* _WHAT IS EXPECTED_
Every record below is to be restated word for word.

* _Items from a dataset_
# # # #

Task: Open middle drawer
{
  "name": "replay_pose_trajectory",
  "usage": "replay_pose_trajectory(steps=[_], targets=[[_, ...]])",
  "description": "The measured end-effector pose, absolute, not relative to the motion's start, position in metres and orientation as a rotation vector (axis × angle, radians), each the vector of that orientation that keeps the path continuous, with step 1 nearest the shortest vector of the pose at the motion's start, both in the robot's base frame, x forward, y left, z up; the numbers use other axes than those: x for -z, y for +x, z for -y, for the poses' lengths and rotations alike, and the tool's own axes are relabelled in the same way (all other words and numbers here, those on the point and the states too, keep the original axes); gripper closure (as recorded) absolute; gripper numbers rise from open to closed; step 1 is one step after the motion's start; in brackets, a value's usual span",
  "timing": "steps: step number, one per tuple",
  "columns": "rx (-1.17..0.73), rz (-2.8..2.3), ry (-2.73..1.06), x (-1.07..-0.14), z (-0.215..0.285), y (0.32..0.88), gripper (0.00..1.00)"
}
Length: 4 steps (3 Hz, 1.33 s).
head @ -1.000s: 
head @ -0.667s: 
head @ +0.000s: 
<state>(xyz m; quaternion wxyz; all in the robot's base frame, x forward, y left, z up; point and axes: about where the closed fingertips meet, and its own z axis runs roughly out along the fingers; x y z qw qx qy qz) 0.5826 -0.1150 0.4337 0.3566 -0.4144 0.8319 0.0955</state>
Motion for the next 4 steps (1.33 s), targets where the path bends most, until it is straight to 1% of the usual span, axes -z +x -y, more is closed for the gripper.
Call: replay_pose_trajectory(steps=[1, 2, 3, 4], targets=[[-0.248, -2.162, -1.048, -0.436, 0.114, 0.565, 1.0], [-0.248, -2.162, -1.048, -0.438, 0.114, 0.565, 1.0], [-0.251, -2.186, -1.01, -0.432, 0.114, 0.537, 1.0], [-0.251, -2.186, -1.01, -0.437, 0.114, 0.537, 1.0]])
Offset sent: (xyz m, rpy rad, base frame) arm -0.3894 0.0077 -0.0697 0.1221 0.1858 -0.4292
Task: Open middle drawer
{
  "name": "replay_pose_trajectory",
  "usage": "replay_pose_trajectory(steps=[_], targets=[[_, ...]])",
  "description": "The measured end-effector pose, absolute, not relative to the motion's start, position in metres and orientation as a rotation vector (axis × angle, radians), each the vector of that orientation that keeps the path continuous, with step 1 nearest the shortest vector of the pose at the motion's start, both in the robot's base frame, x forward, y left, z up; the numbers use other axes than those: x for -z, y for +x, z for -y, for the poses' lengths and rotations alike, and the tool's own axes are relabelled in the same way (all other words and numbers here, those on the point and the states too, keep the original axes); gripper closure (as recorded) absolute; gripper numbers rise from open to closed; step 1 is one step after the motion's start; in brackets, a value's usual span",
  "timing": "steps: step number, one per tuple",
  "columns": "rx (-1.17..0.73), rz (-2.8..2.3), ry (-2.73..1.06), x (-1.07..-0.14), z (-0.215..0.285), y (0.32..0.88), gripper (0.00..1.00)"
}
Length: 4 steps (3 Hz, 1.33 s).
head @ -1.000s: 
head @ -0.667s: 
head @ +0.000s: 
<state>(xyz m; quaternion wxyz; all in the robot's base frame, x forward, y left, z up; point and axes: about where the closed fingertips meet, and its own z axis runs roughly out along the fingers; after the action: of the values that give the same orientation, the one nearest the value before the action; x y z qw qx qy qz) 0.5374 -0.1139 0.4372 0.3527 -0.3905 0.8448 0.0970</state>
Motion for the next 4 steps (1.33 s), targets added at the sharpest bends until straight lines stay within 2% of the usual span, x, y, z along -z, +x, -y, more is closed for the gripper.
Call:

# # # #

* _SOLUTION FOR THIS PROBLEM_
Task: Open middle drawer
{
  "name": "replay_pose_trajectory",
  "usage": "replay_pose_trajectory(steps=[_], targets=[[_, ...]])",
  "description": "The measured end-effector pose, absolute, not relative to the motion's start, position in metres and orientation as a rotation vector (axis × angle, radians), each the vector of that orientation that keeps the path continuous, with step 1 nearest the shortest vector of the pose at the motion's start, both in the robot's base frame, x forward, y left, z up; the numbers use other axes than those: x for -z, y for +x, z for -y, for the poses' lengths and rotations alike, and the tool's own axes are relabelled in the same way (all other words and numbers here, those on the point and the states too, keep the original axes); gripper closure (as recorded) absolute; gripper numbers rise from open to closed; step 1 is one step after the motion's start; in brackets, a value's usual span",
  "timing": "steps: step number, one per tuple",
  "columns": "rx (-1.17..0.73), rz (-2.8..2.3), ry (-2.73..1.06), x (-1.07..-0.14), z (-0.215..0.285), y (0.32..0.88), gripper (0.00..1.00)"
}
Length: 4 steps (3 Hz, 1.33 s).
head @ -1.000s: 
head @ -0.667s: 
head @ +0.000s: 
<state>(xyz m; quaternion wxyz; all in the robot's base frame, x forward, y left, z up; point and axes: about where the closed fingertips meet, and its own z axis runs roughly out along the fingers; x y z qw qx qy qz) 0.5826 -0.1150 0.4337 0.3566 -0.4144 0.8319 0.0955</state>
Motion for the next 4 steps (1.33 s), targets where the path bends most, until it is straight to 1% of the usual span, axes -z +x -y, more is closed for the gripper.
Call: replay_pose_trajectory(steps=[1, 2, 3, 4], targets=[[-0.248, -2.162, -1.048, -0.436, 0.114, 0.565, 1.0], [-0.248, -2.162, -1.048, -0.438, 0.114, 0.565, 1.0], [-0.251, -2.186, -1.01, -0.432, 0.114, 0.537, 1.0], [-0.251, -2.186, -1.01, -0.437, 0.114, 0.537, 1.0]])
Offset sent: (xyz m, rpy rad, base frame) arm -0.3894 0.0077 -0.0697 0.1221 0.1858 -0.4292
Task: Open middle drawer
{
  "name": "replay_pose_trajectory",
  "usage": "replay_pose_trajectory(steps=[_], targets=[[_, ...]])",
  "description": "The measured end-effector pose, absolute, not relative to the motion's start, position in metres and orientation as a rotation vector (axis × angle, radians), each the vector of that orientation that keeps the path continuous, with step 1 nearest the shortest vector of the pose at the motion's start, both in the robot's base frame, x forward, y left, z up; the numbers use other axes than those: x for -z, y for +x, z for -y, for the poses' lengths and rotations alike, and the tool's own axes are relabelled in the same way (all other words and numbers here, those on the point and the states too, keep the original axes); gripper closure (as recorded) absolute; gripper numbers rise from open to closed; step 1 is one step after the motion's start; in brackets, a value's usual span",
  "timing": "steps: step number, one per tuple",
  "columns": "rx (-1.17..0.73), rz (-2.8..2.3), ry (-2.73..1.06), x (-1.07..-0.14), z (-0.215..0.285), y (0.32..0.88), gripper (0.00..1.00)"
}
Length: 4 steps (3 Hz, 1.33 s).
head @ -1.000s: 
head @ -0.667s: 
head @ +0.000s: 
<state>(xyz m; quaternion wxyz; all in the robot's base frame, x forward, y left, z up; point and axes: about where the closed fingertips meet, and its own z axis runs roughly out along the fingers; after the action: of the values that give the same orientation, the one nearest the value before the action; x y z qw qx qy qz) 0.5374 -0.1139 0.4372 0.3527 -0.3905 0.8448 0.0970</state>
Motion for the next 4 steps (1.33 s), targets added at the sharpest bends until straight lines stay within 2% of the usual span, x, y, z along -z, +x, -y, more is closed for the gripper.
Call:

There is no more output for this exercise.